_EXERCISE_
Write out the data exactly from its first line onward, ending with the line in which "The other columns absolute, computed" appears.

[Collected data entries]
—————

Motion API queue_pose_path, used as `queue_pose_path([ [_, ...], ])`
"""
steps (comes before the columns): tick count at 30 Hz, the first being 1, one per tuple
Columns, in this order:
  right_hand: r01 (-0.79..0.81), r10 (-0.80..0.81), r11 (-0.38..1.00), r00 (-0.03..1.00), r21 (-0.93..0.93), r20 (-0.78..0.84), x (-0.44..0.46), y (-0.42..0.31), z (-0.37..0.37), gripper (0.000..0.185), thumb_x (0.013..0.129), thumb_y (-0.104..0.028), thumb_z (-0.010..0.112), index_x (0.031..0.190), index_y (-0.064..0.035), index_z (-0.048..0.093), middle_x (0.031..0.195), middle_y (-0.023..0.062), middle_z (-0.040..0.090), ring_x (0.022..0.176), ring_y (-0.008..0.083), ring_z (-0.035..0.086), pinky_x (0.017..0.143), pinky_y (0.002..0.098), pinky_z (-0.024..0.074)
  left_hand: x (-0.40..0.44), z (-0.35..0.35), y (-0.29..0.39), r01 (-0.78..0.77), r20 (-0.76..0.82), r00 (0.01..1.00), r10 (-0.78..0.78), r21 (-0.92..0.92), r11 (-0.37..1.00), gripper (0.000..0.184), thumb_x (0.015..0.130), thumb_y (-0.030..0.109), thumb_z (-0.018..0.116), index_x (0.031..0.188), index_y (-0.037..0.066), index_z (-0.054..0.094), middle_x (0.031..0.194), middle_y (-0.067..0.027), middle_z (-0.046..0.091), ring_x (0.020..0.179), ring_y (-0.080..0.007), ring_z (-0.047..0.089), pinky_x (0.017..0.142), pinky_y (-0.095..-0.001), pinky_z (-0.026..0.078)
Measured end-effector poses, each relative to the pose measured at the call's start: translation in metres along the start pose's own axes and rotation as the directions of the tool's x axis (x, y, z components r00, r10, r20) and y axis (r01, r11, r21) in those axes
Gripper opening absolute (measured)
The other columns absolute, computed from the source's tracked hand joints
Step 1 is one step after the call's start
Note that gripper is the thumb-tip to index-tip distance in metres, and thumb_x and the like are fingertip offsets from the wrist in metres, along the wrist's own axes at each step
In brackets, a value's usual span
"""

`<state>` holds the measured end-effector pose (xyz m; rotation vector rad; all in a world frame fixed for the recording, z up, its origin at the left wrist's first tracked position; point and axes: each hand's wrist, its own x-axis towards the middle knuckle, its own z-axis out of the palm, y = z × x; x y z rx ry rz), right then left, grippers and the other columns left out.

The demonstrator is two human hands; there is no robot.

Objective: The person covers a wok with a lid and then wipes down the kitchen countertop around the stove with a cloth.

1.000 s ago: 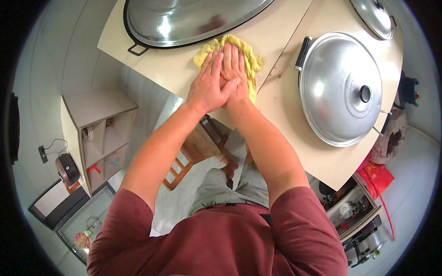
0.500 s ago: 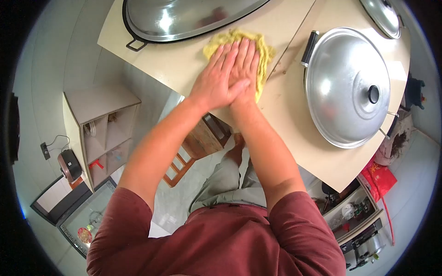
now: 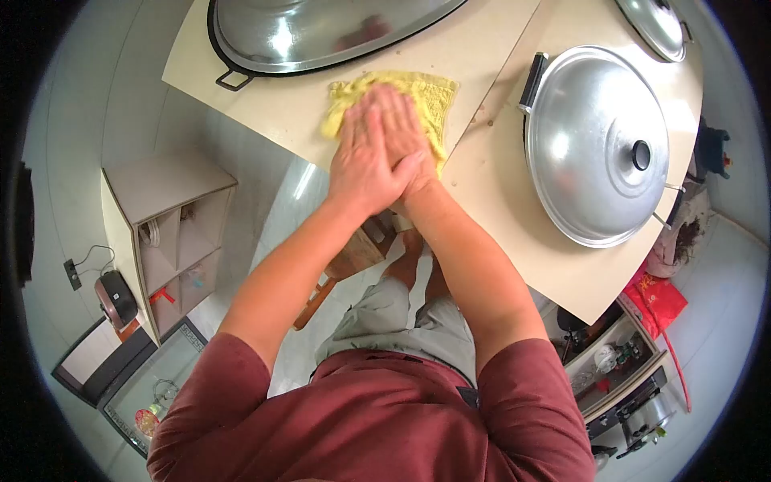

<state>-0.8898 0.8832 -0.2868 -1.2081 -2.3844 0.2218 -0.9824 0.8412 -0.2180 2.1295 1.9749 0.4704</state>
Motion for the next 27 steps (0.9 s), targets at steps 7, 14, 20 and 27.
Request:
queue_pose_path([
  [7, -0.072, 0.07, 0.997, 0.995, -0.018, -0.075, 0.043, 0.052, -0.001, 0.062, 0.098, -0.03, 0.063, 0.154, -0.0035, 0.054, 0.165, 0.0219, 0.042, 0.159, 0.0414, 0.034, 0.131, 0.0554, 0.0286, 0.068, 0.027, -0.005, -0.069, -0.042, 0.997, 0.068, -0.031, 0.997, 0.101, 0.095, 0.059, 0.069, 0.156, -0.016, 0.038, 0.153, -0.0386, 0.053, 0.152, -0.052, 0.043, 0.132, -0.0514, 0.029],
  [14, 0.128, -0.097, 0.984, 0.967, -0.121, 0.237, 0.04, -0.029, -0.004, 0.065, 0.102, -0.031, 0.053, 0.158, 0.0013, 0.049, 0.169, 0.0276, 0.037, 0.161, 0.0459, 0.029, 0.134, 0.0564, 0.0212, -0.008, -0.019, -0.043, 0.162, 0.109, 0.98, -0.165, 0.034, 0.986, 0.091, 0.1, 0.052, 0.068, 0.155, -0.015, 0.039, 0.16, -0.035, 0.048, 0.153, -0.0489, 0.042, 0.127, -0.051, 0.038],
  [20, 0.104, -0.075, 0.979, 0.984, -0.176, 0.163, 0.035, -0.005, 0.007, 0.067, 0.104, -0.035, 0.053, 0.161, -0.0018, 0.046, 0.17, 0.0263, 0.035, 0.162, 0.0452, 0.027, 0.135, 0.0563, 0.0192, 0.042, 0.014, -0.012, -0.212, -0.153, 0.967, 0.202, -0.048, 0.976, 0.093, 0.096, 0.049, 0.073, 0.154, -0.015, 0.04, 0.159, -0.0347, 0.049, 0.151, -0.0518, 0.043, 0.129, -0.0536, 0.034],
  [27, -0.206, 0.198, 0.971, 0.977, -0.119, -0.075, 0.04, 0.076, 0.006, 0.063, 0.106, -0.037, 0.054, 0.161, -0.0085, 0.048, 0.172, 0.0226, 0.035, 0.163, 0.0429, 0.027, 0.134, 0.0563, 0.0229, 0.081, 0.048, 0.011, -0.095, -0.122, 0.99, 0.074, -0.182, 0.979, 0.101, 0.093, 0.057, 0.071, 0.158, -0.013, 0.037, 0.16, -0.0311, 0.048, 0.152, -0.0481, 0.041, 0.128, -0.0564, 0.033],
])
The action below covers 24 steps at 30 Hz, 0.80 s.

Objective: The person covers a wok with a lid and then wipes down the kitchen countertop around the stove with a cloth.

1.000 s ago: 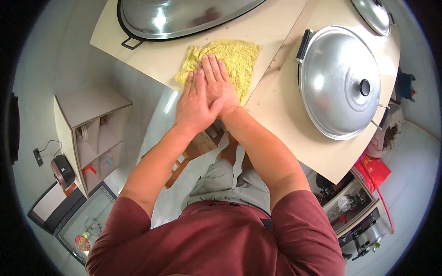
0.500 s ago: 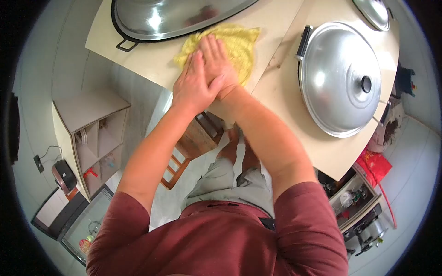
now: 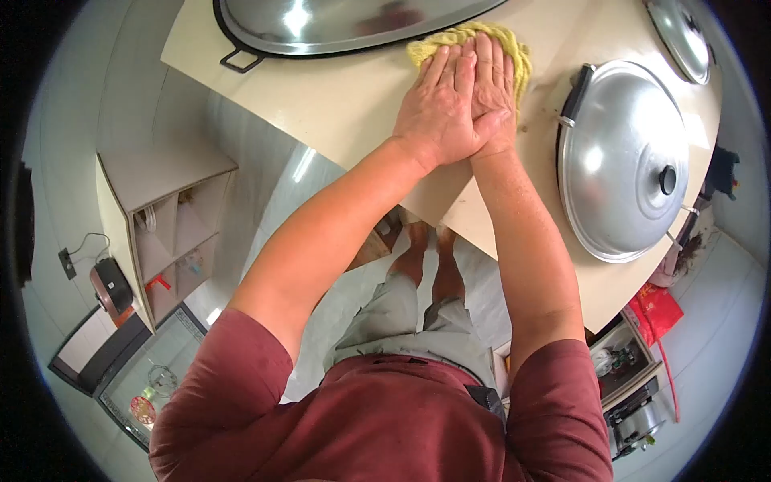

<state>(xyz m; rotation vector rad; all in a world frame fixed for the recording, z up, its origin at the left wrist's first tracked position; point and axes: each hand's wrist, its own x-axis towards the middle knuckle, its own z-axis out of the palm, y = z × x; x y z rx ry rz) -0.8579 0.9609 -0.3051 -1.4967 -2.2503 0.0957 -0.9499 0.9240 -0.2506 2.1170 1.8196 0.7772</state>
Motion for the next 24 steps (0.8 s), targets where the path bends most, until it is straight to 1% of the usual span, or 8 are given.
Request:
queue_pose_path([
  [4, 0.15, -0.145, 0.987, 0.985, -0.048, 0.097, -0.024, -0.047, 0.01, 0.065, 0.107, -0.036, 0.052, 0.164, -0.0056, 0.042, 0.172, 0.0278, 0.031, 0.163, 0.0481, 0.022, 0.134, 0.059, 0.0203, -0.048, -0.04, -0.031, 0.016, 0.062, 0.998, -0.024, 0.133, 0.991, 0.101, 0.094, 0.055, 0.071, 0.16, -0.012, 0.034, 0.158, -0.0319, 0.05, 0.149, -0.0492, 0.045, 0.126, -0.0554, 0.036],
  [7, 0.397, -0.274, 0.872, 0.881, -0.286, 0.385, -0.026, -0.131, -0.006, 0.065, 0.107, -0.031, 0.048, 0.162, 0.0021, 0.041, 0.17, 0.0344, 0.03, 0.161, 0.0553, 0.022, 0.134, 0.0602, 0.0185, -0.089, -0.098, -0.058, 0.148, 0.096, 0.982, -0.164, 0.158, 0.976, 0.091, 0.098, 0.053, 0.068, 0.155, -0.013, 0.043, 0.156, -0.0357, 0.052, 0.148, -0.0505, 0.048, 0.126, -0.0519, 0.039],
  [10, 0.311, -0.269, 0.947, 0.904, -0.083, 0.332, -0.025, -0.168, -0.001, 0.067, 0.105, -0.033, 0.048, 0.162, 0.003, 0.042, 0.17, 0.031, 0.033, 0.162, 0.05, 0.025, 0.135, 0.0586, 0.0199, -0.115, -0.109, -0.078, 0.179, 0.072, 0.978, -0.197, 0.199, 0.963, 0.09, 0.1, 0.052, 0.067, 0.155, -0.015, 0.042, 0.157, -0.0365, 0.051, 0.149, -0.0523, 0.046, 0.127, -0.0543, 0.037],
  [13, 0.411, -0.397, 0.911, 0.9, -0.044, 0.183, -0.027, -0.131, 0.008, 0.067, 0.105, -0.034, 0.051, 0.162, 0.001, 0.043, 0.169, 0.0267, 0.037, 0.161, 0.0439, 0.03, 0.133, 0.0561, 0.0245, -0.101, -0.087, -0.058, 0.105, 0.001, 0.994, -0.109, 0.247, 0.963, 0.092, 0.099, 0.051, 0.07, 0.154, -0.017, 0.041, 0.157, -0.0374, 0.05, 0.149, -0.0543, 0.046, 0.127, -0.0571, 0.036],
  [18, 0.123, -0.076, 0.964, 0.977, -0.235, 0.201, -0.026, 0.007, -0.017, 0.069, 0.106, -0.04, 0.05, 0.167, -0.0093, 0.041, 0.176, 0.0166, 0.03, 0.165, 0.0379, 0.024, 0.134, 0.0528, 0.0204, -0.021, -0.007, 0.014, -0.014, -0.038, 0.999, 0.015, 0.026, 1.0, 0.097, 0.092, 0.053, 0.075, 0.152, -0.017, 0.043, 0.156, -0.0368, 0.05, 0.147, -0.0546, 0.047, 0.128, -0.058, 0.033],
  [19, 0.031, -0.034, 0.999, 0.996, 0.036, 0.084, -0.022, 0.027, -0.029, 0.065, 0.108, -0.038, 0.049, 0.168, -0.012, 0.04, 0.175, 0.0182, 0.031, 0.164, 0.0377, 0.026, 0.134, 0.052, 0.0214, -0.004, 0.006, 0.032, 0.003, -0.042, 0.999, -0.001, 0.033, 0.999, 0.097, 0.092, 0.053, 0.075, 0.152, -0.016, 0.043, 0.157, -0.0355, 0.051, 0.147, -0.0536, 0.047, 0.128, -0.0575, 0.033],
  [22, 0.039, -0.035, 0.991, 0.999, 0.131, -0.034, -0.023, 0.031, -0.025, 0.063, 0.105, -0.033, 0.057, 0.159, -0.0031, 0.047, 0.169, 0.0201, 0.04, 0.159, 0.0401, 0.034, 0.13, 0.0555, 0.03, -0.016, 0.006, 0.021, -0.002, 0.067, 0.998, 0.009, -0.1, 0.995, 0.1, 0.091, 0.056, 0.074, 0.154, -0.015, 0.043, 0.162, -0.0337, 0.046, 0.152, -0.0539, 0.04, 0.13, -0.0584, 0.028],
  [24, 0.066, -0.065, 0.997, 0.998, 0.025, -0.022, -0.035, 0.013, -0.003, 0.062, 0.106, -0.033, 0.057, 0.159, -0.0024, 0.047, 0.17, 0.0211, 0.039, 0.161, 0.0418, 0.031, 0.132, 0.0559, 0.026, -0.036, -0.017, 0.002, 0.001, 0.12, 0.993, 0.013, -0.114, 0.993, 0.102, 0.091, 0.058, 0.073, 0.156, -0.014, 0.041, 0.164, -0.0312, 0.045, 0.154, -0.0525, 0.039, 0.131, -0.0575, 0.027],
])
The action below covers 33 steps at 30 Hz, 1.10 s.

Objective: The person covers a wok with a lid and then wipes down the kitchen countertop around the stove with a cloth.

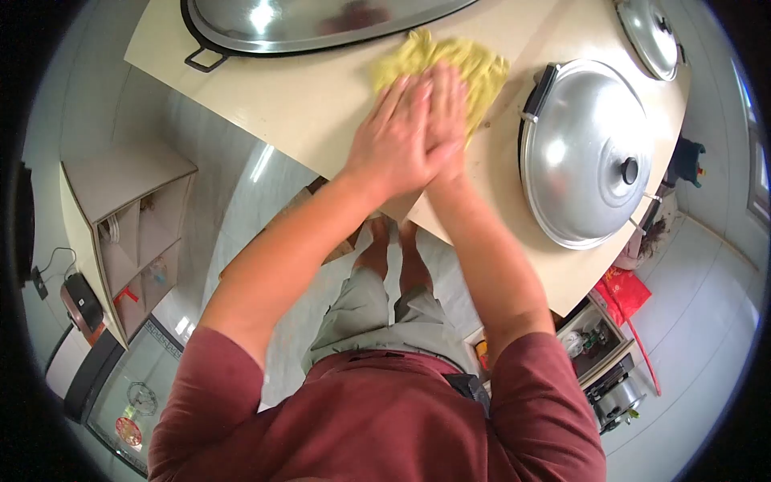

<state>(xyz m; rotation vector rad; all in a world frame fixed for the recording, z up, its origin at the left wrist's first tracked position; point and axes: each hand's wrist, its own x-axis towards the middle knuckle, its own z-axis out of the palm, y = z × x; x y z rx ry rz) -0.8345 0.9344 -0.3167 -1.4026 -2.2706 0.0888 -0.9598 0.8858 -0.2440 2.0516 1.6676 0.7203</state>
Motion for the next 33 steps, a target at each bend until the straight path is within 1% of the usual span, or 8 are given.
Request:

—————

_SOLUTION_
Motion API queue_pose_path, used as `queue_pose_path([ [_, ...], ])`
"""
steps (comes before the columns): tick count at 30 Hz, the first being 1, one per tuple
Columns, in this order:
  right_hand: r01 (-0.79..0.81), r10 (-0.80..0.81), r11 (-0.38..1.00), r00 (-0.03..1.00), r21 (-0.93..0.93), r20 (-0.78..0.84), x (-0.44..0.46), y (-0.42..0.31), z (-0.37..0.37), gripper (0.000..0.185), thumb_x (0.013..0.129), thumb_y (-0.104..0.028), thumb_z (-0.010..0.112), index_x (0.031..0.190), index_y (-0.064..0.035), index_z (-0.048..0.093), middle_x (0.031..0.195), middle_y (-0.023..0.062), middle_z (-0.040..0.090), ring_x (0.022..0.176), ring_y (-0.008..0.083), ring_z (-0.035..0.086), pinky_x (0.017..0.143), pinky_y (0.002..0.098), pinky_z (-0.024..0.074)
  left_hand: x (-0.40..0.44), z (-0.35..0.35), y (-0.29..0.39), r01 (-0.78..0.77), r20 (-0.76..0.82), r00 (0.01..1.00), r10 (-0.78..0.78), r21 (-0.92..0.92), r11 (-0.37..1.00), gripper (0.000..0.184), thumb_x (0.015..0.130), thumb_y (-0.030..0.109), thumb_z (-0.018..0.116), index_x (0.031..0.188), index_y (-0.037..0.066), index_z (-0.054..0.094), middle_x (0.031..0.194), middle_y (-0.067..0.027), middle_z (-0.046..0.091), ring_x (0.020..0.179), ring_y (-0.080..0.007), ring_z (-0.047..0.089), pinky_x (0.017..0.142), pinky_y (-0.095..-0.001), pinky_z (-0.026..0.078)
Measured end-effector poses, each relative to the pose measured at the call's start: translation in metres along the start pose's own axes and rotation as the directions of the tool's x axis (x, y, z components r00, r10, r20) and y axis (r01, r11, r21) in those axes
Gripper opening absolute (measured)
The other columns absolute, computed from the source's tracked hand joints

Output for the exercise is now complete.